Over the past two months I’ve had three people work on my furnace. In order to use both outlets on the nearby drop box, one of these people unplugged the sump pump, then neglected to plug it back in.
Have I mentioned that it’s been raining a lot lately?
In order to take our minds off the joy of clean-up, I offer these links of interest. How much interest I can’t say, but definitely more than you would have in cleaning up a flooded basement.
- How to Leverage Twitter When You Have Little Time
I have a general distaste for the idea of maximizing anything. Books or people who encourage me to get the most out of everything from my in-between moments to my entire life are invariably asking me to heighten my already heightened sense of awareness to the point of overload. I understand that time-saving procedures and efficient processes can produce benefits, but only if they are themselves simple to understand, implement and practice. As such, this link passes the minimalism test.
Twitter can take a while to understand precisely because you can’t really understand it until you’re using it. So take what you want here and ignore the rest. It will help.
- “World Press Photo” Contest Winners Gallery 2010
I didn’t get to see that side of town.
- Art Is Everywhere
Note: this is an image-intensive site, and as such may take a while to fully load.
Back when the internet first burst onto the scene, this is what it was like. You’d find a site where someone had dropped anchor in order to look around, and it was invariably interesting to experience that person’s point of view. Today the average garden-variety site is sophisticated, breathless, trendy and slick, in keeping with a culture that cares more about being looked at and talked about than doing or saying anything of interest.
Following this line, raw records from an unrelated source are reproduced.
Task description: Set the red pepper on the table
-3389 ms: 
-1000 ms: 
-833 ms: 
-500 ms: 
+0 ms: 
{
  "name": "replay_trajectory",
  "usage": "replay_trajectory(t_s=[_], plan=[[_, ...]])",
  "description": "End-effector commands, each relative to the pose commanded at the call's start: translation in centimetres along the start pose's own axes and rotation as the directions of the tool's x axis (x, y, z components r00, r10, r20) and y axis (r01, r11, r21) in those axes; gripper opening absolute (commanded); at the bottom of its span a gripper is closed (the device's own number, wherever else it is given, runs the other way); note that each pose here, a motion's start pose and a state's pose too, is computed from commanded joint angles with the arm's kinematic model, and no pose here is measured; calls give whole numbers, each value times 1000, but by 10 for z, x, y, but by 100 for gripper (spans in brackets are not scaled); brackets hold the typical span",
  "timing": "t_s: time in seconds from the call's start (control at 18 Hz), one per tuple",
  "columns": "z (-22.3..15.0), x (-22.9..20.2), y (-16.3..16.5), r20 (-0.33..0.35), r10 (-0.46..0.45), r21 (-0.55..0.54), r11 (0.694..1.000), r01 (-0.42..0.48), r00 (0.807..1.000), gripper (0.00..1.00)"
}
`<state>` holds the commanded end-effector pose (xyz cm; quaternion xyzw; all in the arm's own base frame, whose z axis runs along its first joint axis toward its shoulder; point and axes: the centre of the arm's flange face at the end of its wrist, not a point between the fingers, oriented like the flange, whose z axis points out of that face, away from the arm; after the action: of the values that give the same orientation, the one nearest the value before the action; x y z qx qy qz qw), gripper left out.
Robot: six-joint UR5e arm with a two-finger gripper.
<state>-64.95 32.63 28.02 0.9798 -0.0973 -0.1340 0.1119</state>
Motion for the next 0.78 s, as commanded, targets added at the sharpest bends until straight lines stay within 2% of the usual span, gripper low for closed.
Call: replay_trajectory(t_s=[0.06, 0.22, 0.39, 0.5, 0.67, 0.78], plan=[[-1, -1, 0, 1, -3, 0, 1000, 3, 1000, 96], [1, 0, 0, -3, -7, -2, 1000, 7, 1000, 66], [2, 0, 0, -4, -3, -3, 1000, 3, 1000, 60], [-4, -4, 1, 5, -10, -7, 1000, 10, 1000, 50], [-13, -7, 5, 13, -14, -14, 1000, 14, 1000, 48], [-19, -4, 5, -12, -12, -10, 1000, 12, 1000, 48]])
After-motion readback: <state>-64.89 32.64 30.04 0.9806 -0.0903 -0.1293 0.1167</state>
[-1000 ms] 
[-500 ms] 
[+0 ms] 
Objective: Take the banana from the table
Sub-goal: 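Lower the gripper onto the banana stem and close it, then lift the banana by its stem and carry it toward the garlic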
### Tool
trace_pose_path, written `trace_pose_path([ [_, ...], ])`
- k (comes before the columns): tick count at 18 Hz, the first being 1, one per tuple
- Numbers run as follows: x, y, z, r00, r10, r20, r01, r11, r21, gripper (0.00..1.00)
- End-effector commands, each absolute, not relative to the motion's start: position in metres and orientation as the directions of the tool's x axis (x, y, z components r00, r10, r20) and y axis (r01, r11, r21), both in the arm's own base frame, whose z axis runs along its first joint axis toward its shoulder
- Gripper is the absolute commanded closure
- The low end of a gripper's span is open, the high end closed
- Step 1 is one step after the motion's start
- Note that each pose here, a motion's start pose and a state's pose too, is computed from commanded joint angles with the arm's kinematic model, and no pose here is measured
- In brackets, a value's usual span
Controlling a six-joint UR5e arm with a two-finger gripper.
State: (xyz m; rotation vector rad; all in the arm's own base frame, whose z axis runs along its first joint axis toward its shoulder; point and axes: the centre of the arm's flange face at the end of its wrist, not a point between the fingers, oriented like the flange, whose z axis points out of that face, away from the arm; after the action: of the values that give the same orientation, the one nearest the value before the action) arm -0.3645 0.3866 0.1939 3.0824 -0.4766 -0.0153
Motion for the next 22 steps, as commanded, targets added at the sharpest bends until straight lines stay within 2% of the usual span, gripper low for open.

Give me a point of view any day:
I started this blog to show that Art is Everywhere.
That’s site-owner Ashley Spencer’s mission statement. And she’s right: it is.
- Roger Ebert: The Essential Man
Speaking of sophisticated, breathless, trendy and slick, it’s clear that Esquire magazine lost its way at some point. Now a caricature of its former self, Esquire currently rides the cutting edge of metrosexuality, cutting ever closer to the bone. If you know what I mean.
Real men don’t objectify women, and particularly not under the pathetic pretext of
oglingrevering them. If you can’t tell me why a woman is interesting as an individual without also showing me a two-page, soft-focus flesh-drape across a $9,000 divan, then your pictures are not actually worth thousands of reverential words.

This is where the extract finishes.